Not blessed with blinding speed, Johnson has had to become patient and cagey with the ball. He is masterly at setting up his blocks. Those traits were on display after Jared Zabransky took the snap and faked a throw to the right on that Statue of Liberty play. Check out the replay: Johnson essentially loiters behind the quarterback, hands on his hips--"futzing around," he says--projecting boredom and mild resentment. Suddenly, Johnson pivots left, takes the ball from Zabransky 's outstretched arm and motors toward the end zone.

Adrian Peterson knows who Johnson is now.

A week later, in the same stadium, Florida won the national championship by discombobulating favored Ohio State with an array of options, counters, motions, two-quarterback sets, fakes and reverses. Florida had to resort to such exotica because the team lacked a top-shelf back. "We would rather not have to be [so] creative to run the football," says coach Urban Meyer . On the other hand, he says, to start at tailback at Florida , "you have to have great ability or we're not going to hand you the ball."
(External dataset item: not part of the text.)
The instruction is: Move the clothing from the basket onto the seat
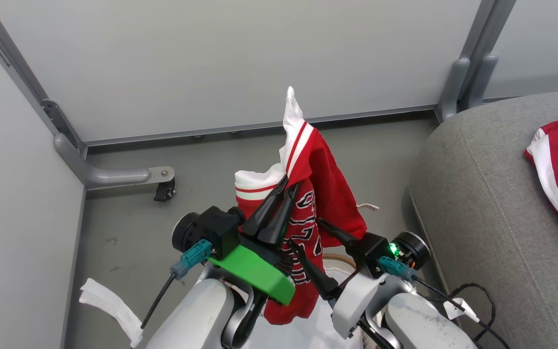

It is one of Meyer 's tenets that his best players will get the rock, regardless of position. That's why Harvin lined up all over the field as a freshman last season. His 105 rushing yards in the SEC title game included a 67-yard touchdown run featuring a cut to the inside so blinding and sudden that half the Arkansas defense, it seemed, was caught in quicksand. On a counter play in the Gators ' previous game, Harvin streaked 41 yards for a score against Florida State . "Some people call that creative," Meyer said afterward. "I call it a counter play to a very fast player."

It was in 2001 that Meyer , then the new coach at Bowling Green , decided to install a spread offense, so he called West Virginia coach Rich Rodriguez to pick his brain. "All wishbone offenses look alike," says Rodriguez , but spread offenses are all "a little different. Everybody has their own deal, and fast players make it look better."